Ombudsman meminta pemerintah mempertimbangkan agar pengecer bisa langsung menjadi pangkalan elpiji 3 kilogram (Liquefied Petroleum Gas/LPG), bukan sub-pangkalan guna mempersingkat rantai distribusi.
Dalam pertemuan dengan Pertamina Patra Niaga di Jakarta, Selasa (19/8), anggota Ombudsman Yeka Hendra Fatika mengungkapkan hasil pengamatan Ombudsman di 12 provinsi, di mana ditemukan berbagai persoalan yang berpotensi menimbulkan malaadministrasi dan menghambat akses masyarakat terhadap LPG bersubsidi 3 kg.
“Uji petik juga menunjukkan pengecer belum siap sepenuhnya menjadi sub-pangkalan LPG bersubsidi 3 kg, baik dari sisi legalitas usaha, modal, maupun pemahaman regulasi.
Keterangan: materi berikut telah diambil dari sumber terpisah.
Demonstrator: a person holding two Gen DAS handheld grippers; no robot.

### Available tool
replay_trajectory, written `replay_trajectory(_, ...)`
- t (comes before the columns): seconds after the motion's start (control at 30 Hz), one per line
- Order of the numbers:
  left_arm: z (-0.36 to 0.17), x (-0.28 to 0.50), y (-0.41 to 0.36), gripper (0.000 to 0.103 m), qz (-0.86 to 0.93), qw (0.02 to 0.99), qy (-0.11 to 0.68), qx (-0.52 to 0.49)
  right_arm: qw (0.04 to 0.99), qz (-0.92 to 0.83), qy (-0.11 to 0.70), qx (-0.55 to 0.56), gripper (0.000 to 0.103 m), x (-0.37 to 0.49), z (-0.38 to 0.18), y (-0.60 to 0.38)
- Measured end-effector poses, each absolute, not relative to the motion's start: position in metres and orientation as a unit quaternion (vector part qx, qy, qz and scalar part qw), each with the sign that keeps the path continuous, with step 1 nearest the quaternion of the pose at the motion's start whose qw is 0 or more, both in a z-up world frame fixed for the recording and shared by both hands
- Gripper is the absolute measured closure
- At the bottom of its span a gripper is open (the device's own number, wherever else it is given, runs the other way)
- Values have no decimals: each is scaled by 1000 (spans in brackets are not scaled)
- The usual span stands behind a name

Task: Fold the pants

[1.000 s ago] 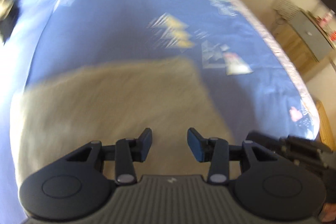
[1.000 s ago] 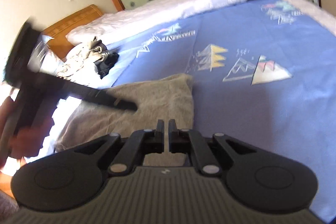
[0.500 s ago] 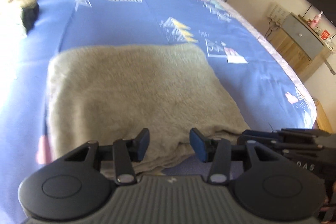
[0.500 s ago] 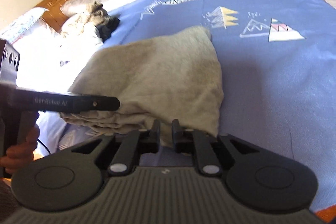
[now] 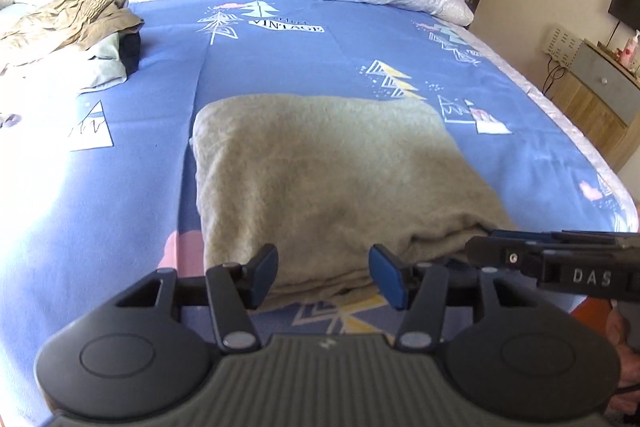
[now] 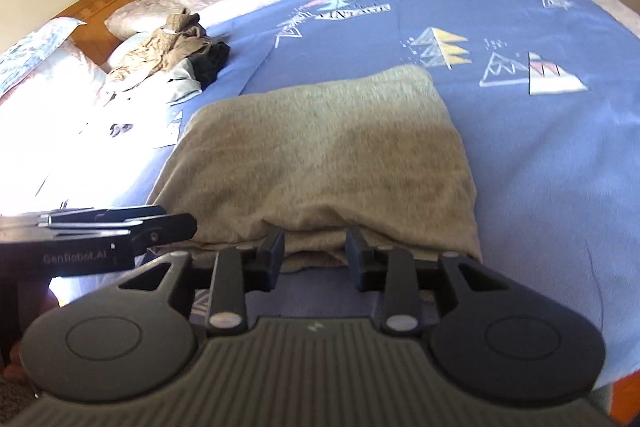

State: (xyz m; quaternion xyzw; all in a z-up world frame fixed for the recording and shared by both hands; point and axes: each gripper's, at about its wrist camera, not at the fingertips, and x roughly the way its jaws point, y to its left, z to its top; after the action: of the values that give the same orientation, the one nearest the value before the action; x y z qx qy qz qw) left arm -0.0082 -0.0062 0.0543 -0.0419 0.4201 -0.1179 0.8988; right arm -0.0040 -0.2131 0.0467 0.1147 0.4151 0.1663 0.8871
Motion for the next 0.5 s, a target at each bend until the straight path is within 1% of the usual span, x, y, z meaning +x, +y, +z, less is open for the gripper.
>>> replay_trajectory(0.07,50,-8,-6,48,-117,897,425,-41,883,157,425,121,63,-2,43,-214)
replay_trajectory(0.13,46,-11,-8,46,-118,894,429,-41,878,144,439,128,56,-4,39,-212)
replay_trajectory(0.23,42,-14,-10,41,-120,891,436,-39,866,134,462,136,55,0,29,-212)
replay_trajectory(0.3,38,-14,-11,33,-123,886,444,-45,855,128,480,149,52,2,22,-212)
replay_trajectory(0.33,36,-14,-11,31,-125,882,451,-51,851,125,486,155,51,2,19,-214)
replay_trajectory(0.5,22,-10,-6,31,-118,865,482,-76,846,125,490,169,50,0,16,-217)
Kondisi ini rawan menimbulkan penyimpangan dan ketidaksesuaian harga dengan Harga Eceran tertinggi (HET),” kata Yeka, seperti dikonfirmasi di Jakarta, Rabu.
Selain itu, Ombudsman turut menyarankan agar pemerintah mempercepat penerbitan Peraturan Presiden (Perpres) tentang Penyasaran Pengguna LPG Bersubsidi 3 Kg, khususnya mengenai detail kriteria rumah tangga dan UMKM, mengingat Perpres yang berlaku saat ini masih menggunakan regulasi lama (Perpres Nomor 104 Tahun 2007).
Kemudian, pemerintah turut diminta mendorong kebijakan LPG bersubsidi 3 kg satu harga secara nasional atau minimal dilakukan pembagian dalam tiga zona wilayah, serta memperbaiki mekanisme ketersediaan pasokan dan distribusi agar lebih merata, juga memastikan pengawasan yang lebih ketat.
“Saran perbaikan ini kami sampaikan untuk mencegah malaadministrasi dan memastikan masyarakat, khususnya rumah tangga dan UMKM sasaran, tetap mendapatkan akses energi bersubsidi secara adil dan terjangkau,” tuturnya.
Hasil pengamatan Ombudsman merupakan evaluasi lapangan yang dilaksanakan melalui kegiatan permintaan keterangan kepada tiga unsur responden, yaitu pangkalan, pengecer/calon sub-pangkalan, dan konsumen (rumah tangga serta UMKM).
Hasilnya, ungkap Yeka, sebanyak 72,67 persen pengecer mengaku tidak mengetahui adanya rencana kebijakan pemerintah terkait peningkatan status pengecer menjadi sub-pangkalan resmi.
Meskipun demikian, disebutkan bahwa mayoritas (61,33 persen) menyatakan bersedia, walaupun masih terbentur keterbatasan modal, legalitas usaha, serta pemahaman tata kelola distribusi LPG bersubsidi 3 kg.
Dari aspek harga, Ombudsman menemukan seluruh pengecer di wilayah uji petik menjual LPG 3 kh di atas HET dengan kisaran Rp30 ribu hingga Rp70 ribu per tabung. Sementara di tingkat pangkalan, 11,27 persen masih menjual di atas HET karena alasan tambahan biaya transportasi maupun keterbatasan pasokan.
Ditambahkan bahwa masalah serupa juga terlihat pada aspek pasokan. Sebanyak 36,62 persen pangkalan dan 36,67 persen pengecer mengaku pernah mengalami kelangkaan LPG 3 kg.
Dari sisi konsumen, ia menyebutkan setengah responden (50,85 persen) menyatakan kesulitan memperoleh LPG terutama pada awal tahun dan menjelang hari besar keagamaan.
Selain itu, Ombudsman juga menyoroti adanya praktik malaadministrasi, seperti dominasi oknum ketua rukun tetangga (RT) dan pihak kelurahan dalam bisnis pangkalan yang mempersulit penerbitan surat keterangan usaha.
Di sisi lain, Ombudsman menilai lemahnya pengawasan turut memperparah persoalan. Sebanyak 96 persen pengecer menyatakan tidak pernah diawasi oleh pemerintah maupun Pertamina, berbeda dengan pangkalan yang lebih rutin mendapat pengawasan.